TASK DESCRIPTION: Only one span of the material below is wanted. Output it exactly, from the line with "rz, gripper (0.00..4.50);" through the line with "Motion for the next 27", without any pictures.

--- DATA PROVIDED Enclosed Below ---

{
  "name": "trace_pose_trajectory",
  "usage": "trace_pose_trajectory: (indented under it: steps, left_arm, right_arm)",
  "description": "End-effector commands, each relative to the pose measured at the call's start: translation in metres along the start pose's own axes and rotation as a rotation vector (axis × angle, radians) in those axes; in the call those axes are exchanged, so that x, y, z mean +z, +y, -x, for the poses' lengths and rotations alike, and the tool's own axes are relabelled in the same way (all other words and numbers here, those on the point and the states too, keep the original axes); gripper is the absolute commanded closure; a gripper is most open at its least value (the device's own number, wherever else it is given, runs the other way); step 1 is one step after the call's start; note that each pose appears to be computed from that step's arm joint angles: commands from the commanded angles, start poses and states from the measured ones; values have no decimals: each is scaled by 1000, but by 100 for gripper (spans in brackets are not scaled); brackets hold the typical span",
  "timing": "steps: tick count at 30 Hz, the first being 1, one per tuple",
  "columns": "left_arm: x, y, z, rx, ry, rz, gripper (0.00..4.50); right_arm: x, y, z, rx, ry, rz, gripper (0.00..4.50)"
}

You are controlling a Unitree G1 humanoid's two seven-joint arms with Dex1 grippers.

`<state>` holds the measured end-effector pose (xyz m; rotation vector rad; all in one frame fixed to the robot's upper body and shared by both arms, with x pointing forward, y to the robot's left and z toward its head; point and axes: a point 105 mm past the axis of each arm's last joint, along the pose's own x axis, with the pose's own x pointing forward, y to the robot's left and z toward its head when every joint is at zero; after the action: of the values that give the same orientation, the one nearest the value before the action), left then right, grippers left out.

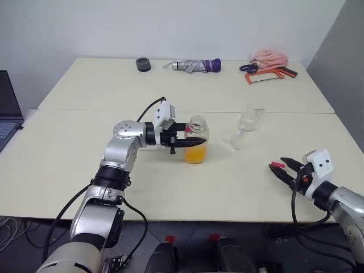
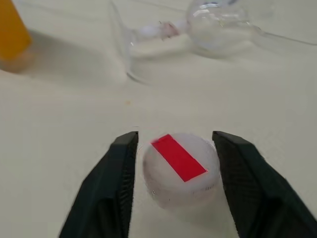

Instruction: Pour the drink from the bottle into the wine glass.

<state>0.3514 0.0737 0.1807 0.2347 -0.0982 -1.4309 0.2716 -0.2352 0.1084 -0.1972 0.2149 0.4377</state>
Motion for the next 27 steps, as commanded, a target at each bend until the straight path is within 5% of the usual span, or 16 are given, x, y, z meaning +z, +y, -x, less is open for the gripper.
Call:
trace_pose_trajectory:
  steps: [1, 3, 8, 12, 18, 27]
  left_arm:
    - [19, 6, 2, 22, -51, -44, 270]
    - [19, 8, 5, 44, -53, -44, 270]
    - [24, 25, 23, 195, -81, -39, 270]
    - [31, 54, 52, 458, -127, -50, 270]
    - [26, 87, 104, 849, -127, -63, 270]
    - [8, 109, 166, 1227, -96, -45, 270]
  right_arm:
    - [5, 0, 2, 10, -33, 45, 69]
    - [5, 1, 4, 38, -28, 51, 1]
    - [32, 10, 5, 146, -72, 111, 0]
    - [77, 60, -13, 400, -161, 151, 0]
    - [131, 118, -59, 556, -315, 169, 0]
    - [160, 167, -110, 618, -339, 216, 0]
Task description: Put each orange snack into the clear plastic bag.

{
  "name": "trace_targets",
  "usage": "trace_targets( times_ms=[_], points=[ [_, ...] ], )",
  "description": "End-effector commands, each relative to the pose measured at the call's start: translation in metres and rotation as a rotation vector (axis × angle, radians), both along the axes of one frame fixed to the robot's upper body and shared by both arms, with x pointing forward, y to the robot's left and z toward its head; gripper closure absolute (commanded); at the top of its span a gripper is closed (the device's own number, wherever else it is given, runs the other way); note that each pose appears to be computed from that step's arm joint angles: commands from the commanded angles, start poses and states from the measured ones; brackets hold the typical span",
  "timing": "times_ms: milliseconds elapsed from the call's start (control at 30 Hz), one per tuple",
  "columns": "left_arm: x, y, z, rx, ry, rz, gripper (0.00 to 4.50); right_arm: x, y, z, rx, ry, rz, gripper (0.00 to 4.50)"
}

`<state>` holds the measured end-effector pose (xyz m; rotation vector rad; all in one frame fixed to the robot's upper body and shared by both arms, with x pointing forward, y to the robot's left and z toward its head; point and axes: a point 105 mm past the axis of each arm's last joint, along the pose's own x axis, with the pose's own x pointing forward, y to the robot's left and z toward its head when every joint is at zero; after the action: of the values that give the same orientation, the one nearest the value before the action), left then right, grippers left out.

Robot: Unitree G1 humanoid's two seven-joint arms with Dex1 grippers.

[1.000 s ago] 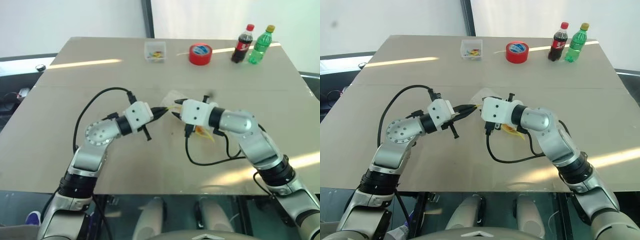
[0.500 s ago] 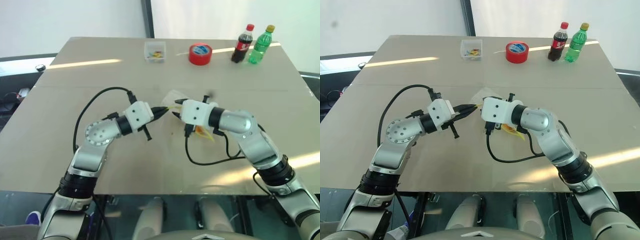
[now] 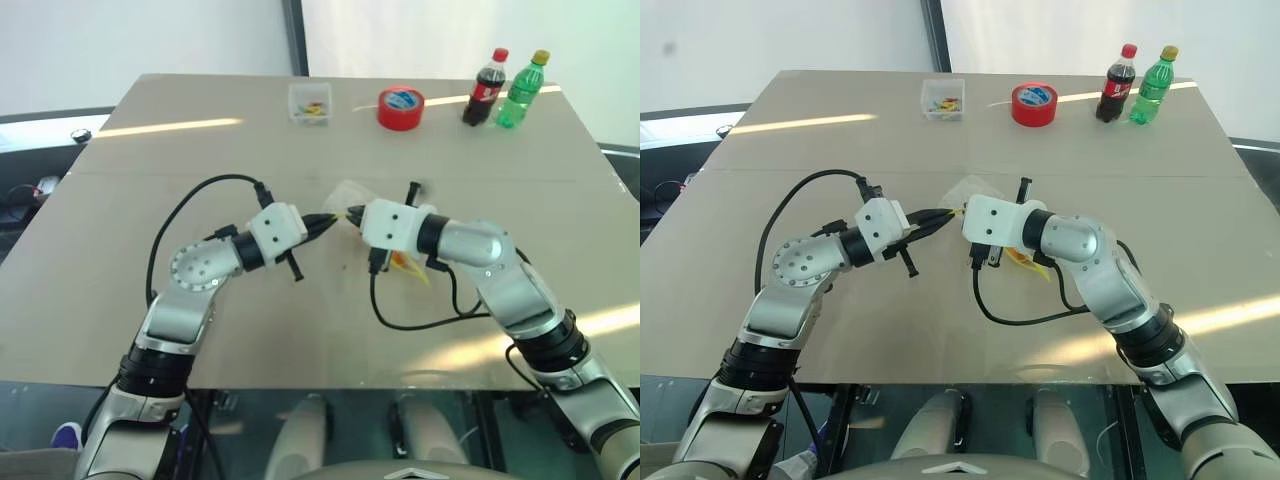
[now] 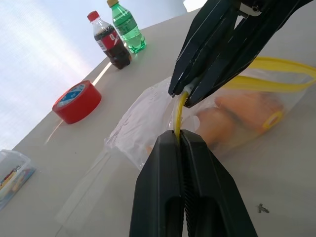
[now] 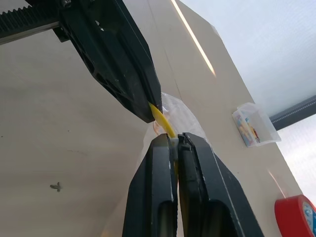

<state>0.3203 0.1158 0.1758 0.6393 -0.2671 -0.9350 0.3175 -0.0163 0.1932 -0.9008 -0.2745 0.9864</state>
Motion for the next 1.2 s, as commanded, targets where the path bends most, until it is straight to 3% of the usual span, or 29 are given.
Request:
trace_targets(
  times_ms=[33,200,533,900,1200],
  points=[
    [0.004,0.008,0.018,-0.067,-0.050,0.053,4.50,-0.001,-0.004,0.016,0.031,-0.061,-0.008,4.43],
    [0.018,0.025,0.028,-0.151,-0.040,0.150,4.50,0.000,-0.016,0.006,0.011,-0.041,-0.045,4.43],
    [0.025,0.039,0.026,-0.175,-0.023,0.202,4.50,0.003,-0.051,-0.017,-0.013,0.017,-0.175,4.43],
    [0.034,0.051,0.026,-0.202,-0.005,0.250,4.50,0.002,-0.119,-0.022,-0.049,0.036,-0.377,4.43],
    [0.036,0.052,0.025,-0.203,0.004,0.253,4.50,0.002,-0.149,-0.016,-0.082,0.014,-0.461,4.43]
  ],
)
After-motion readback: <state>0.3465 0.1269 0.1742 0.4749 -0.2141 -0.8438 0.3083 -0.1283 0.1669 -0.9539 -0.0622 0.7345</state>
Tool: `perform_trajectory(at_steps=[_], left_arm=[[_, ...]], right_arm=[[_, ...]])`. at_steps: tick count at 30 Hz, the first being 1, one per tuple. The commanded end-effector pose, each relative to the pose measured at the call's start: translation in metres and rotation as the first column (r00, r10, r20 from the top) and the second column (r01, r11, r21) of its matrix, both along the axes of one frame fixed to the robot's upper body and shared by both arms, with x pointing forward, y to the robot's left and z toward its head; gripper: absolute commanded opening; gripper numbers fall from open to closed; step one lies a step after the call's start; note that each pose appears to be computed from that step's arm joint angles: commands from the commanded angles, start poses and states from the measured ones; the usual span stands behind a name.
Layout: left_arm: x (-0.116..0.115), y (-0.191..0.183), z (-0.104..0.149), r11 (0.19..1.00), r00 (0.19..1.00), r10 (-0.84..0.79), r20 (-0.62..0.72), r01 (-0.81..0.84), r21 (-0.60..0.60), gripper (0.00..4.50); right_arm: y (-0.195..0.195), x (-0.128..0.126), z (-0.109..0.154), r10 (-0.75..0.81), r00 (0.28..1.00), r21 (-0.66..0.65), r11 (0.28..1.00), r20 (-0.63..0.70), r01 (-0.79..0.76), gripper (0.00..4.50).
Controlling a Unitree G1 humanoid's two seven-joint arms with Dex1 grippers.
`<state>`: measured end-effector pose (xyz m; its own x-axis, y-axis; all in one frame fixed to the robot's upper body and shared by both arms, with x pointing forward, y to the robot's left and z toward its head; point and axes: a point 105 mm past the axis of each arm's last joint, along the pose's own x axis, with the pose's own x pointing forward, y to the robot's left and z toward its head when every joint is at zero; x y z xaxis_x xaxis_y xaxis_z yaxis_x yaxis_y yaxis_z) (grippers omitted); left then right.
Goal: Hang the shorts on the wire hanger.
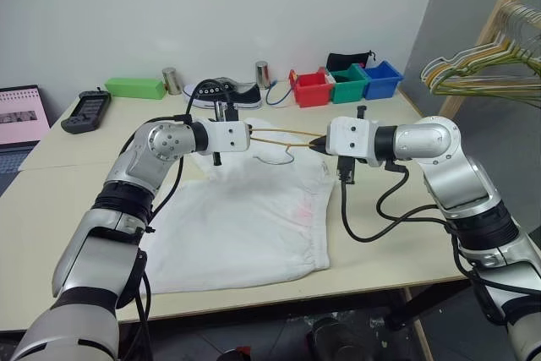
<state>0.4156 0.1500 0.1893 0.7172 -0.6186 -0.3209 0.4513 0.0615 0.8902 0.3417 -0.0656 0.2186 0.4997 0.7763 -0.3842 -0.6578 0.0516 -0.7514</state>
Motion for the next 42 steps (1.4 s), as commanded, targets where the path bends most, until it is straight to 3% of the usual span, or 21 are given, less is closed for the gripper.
perform_trajectory(at_steps=[1, 13, 18, 28, 42], left_arm=[[0.000, -0.005, 0.026, 0.999, 0.996, -0.019, 0.087, 0.021, -0.027, 0.00], [-0.005, -0.005, 0.022, 0.999, 0.996, -0.026, 0.083, 0.029, -0.029, 0.00], [-0.006, -0.008, 0.023, 0.999, 0.996, -0.028, 0.080, 0.031, -0.037, 0.00], [-0.007, -0.009, 0.024, 0.999, 0.997, -0.026, 0.075, 0.029, -0.043, 0.00], [-0.006, -0.004, 0.019, 1.000, 0.998, -0.005, 0.057, 0.007, -0.031, 0.00]], right_arm=[[-0.004, 0.002, 0.014, -0.012, 0.999, 0.005, 1.000, 0.052, 0.012, 0.47], [-0.050, 0.026, 0.041, -0.148, 0.965, -0.073, 0.983, 0.217, 0.167, 3.42], [-0.062, 0.041, 0.022, -0.171, 0.937, -0.167, 0.959, 0.304, 0.229, 4.45], [-0.056, 0.056, 0.017, -0.165, 0.906, -0.192, 0.947, 0.391, 0.256, 4.45], [-0.052, 0.055, 0.018, -0.134, 0.894, -0.223, 0.943, 0.428, 0.248, 0.90]])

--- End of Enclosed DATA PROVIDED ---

RESULT OF THIS TASK:
  "columns": "left_arm: x, y, z, rx, ry, rz, gripper (0.00..4.50); right_arm: x, y, z, rx, ry, rz, gripper (0.00..4.50)"
}

You are controlling a Unitree G1 humanoid's two seven-joint arms with Dex1 grippers.

`<state>` holds the measured end-effector pose (xyz m; rotation vector rad; all in one frame fixed to the robot's upper body and shared by both arms, with x pointing forward, y to the robot's left and z toward its head; point and axes: a point 105 mm past the axis of each arm's last joint, along the pose's own x axis, with the pose's own x pointing forward, y to the robot's left and z toward its head when every joint is at zero; after the action: of the values that give the same orientation, the one nearest the value before the action), left then right, grippers left out.


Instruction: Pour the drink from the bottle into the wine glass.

<state>0.3514 0.0737 0.1807 0.2347 -0.0982 -1.4309 0.2716 -0.2352 0.1084 -0.1972 0.2149 0.4377</state>
Motion for the next 27 steps, as commanded, a target at each bend until the straight path is within 5% of the usual span, or 16 are given, x, y, z meaning +z, +y, -x, less is open for the gripper.

Nothing else belongs in this answer.